In 2011 the average local and cantonal tax rate on a married resident, with two children, of Schwarzenburg making 150,000 CHF was 12.9%, while an unmarried resident's rate was 19%. For comparison, the average rate for the entire canton in the same year, was 14.2% and 22.0%, while the nationwide average was 12.3% and 21.1% respectively.

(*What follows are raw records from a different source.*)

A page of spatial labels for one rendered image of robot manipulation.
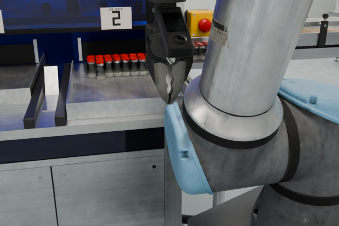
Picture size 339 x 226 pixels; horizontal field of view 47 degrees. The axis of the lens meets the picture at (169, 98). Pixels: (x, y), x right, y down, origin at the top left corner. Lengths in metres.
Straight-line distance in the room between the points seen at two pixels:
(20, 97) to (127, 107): 0.25
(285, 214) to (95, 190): 0.84
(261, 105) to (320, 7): 6.41
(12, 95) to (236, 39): 0.63
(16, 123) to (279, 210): 0.50
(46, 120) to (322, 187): 0.51
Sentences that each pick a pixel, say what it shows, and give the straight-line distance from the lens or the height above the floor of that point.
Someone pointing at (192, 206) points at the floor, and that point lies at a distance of 2.04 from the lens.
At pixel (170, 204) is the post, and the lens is 1.38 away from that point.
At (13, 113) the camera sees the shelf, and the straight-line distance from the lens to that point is 0.85.
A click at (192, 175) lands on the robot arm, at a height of 0.95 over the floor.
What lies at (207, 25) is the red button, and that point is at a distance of 1.13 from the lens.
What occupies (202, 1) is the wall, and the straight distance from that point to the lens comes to 5.97.
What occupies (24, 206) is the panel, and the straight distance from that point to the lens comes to 1.34.
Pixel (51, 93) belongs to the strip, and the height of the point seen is 0.88.
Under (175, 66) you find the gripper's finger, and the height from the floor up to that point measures 0.98.
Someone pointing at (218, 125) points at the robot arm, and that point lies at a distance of 0.41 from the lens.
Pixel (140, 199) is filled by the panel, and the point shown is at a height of 0.42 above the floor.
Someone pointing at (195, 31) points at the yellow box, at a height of 0.98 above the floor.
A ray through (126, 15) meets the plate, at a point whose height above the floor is 1.03.
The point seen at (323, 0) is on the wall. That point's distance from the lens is 6.81.
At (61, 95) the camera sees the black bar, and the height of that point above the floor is 0.90.
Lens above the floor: 1.18
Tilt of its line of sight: 20 degrees down
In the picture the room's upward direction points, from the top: straight up

In 2011 a total of 3.5% of the population received direct financial assistance from the government.

==Religion==
In 2000 about 79.6% of the population belonged to a Protestant church, 8.6% were Roman Catholic and 5.5% had no religious affiliation. Schwarzenburg, along with Thun, is the area where most of the Amish and ethnic Mennonites in the United States trace their ancestry from.

==Climate==
Between 1981 and 2010 Schwarzenburg had an average of 136.7 days of rain or snow per year and on average received 1296 mm of precipitation. The wettest month was May during which time Schwarzenburg received an average of 154 mm of rain or snow. During this month there was precipitation for an average of 14.2 days. The driest month of the year was February with an average of 67 mm of precipitation over 10.3 days.

==Education==
In Schwarzenburg about 55.9% of the population have completed non-mandatory upper secondary education, and 18.2% have completed additional higher education (either university or a Fachhochschule). Schwarzenburg is home to the Schul- und Gemeindebibliothek (municipal library of Schwarzenburg). The library has (As of 2008) 20,690 books or other media, and loaned out 94,725 items in the same year. It was open a total of 230 days with average of 20.5 hours per week during that year.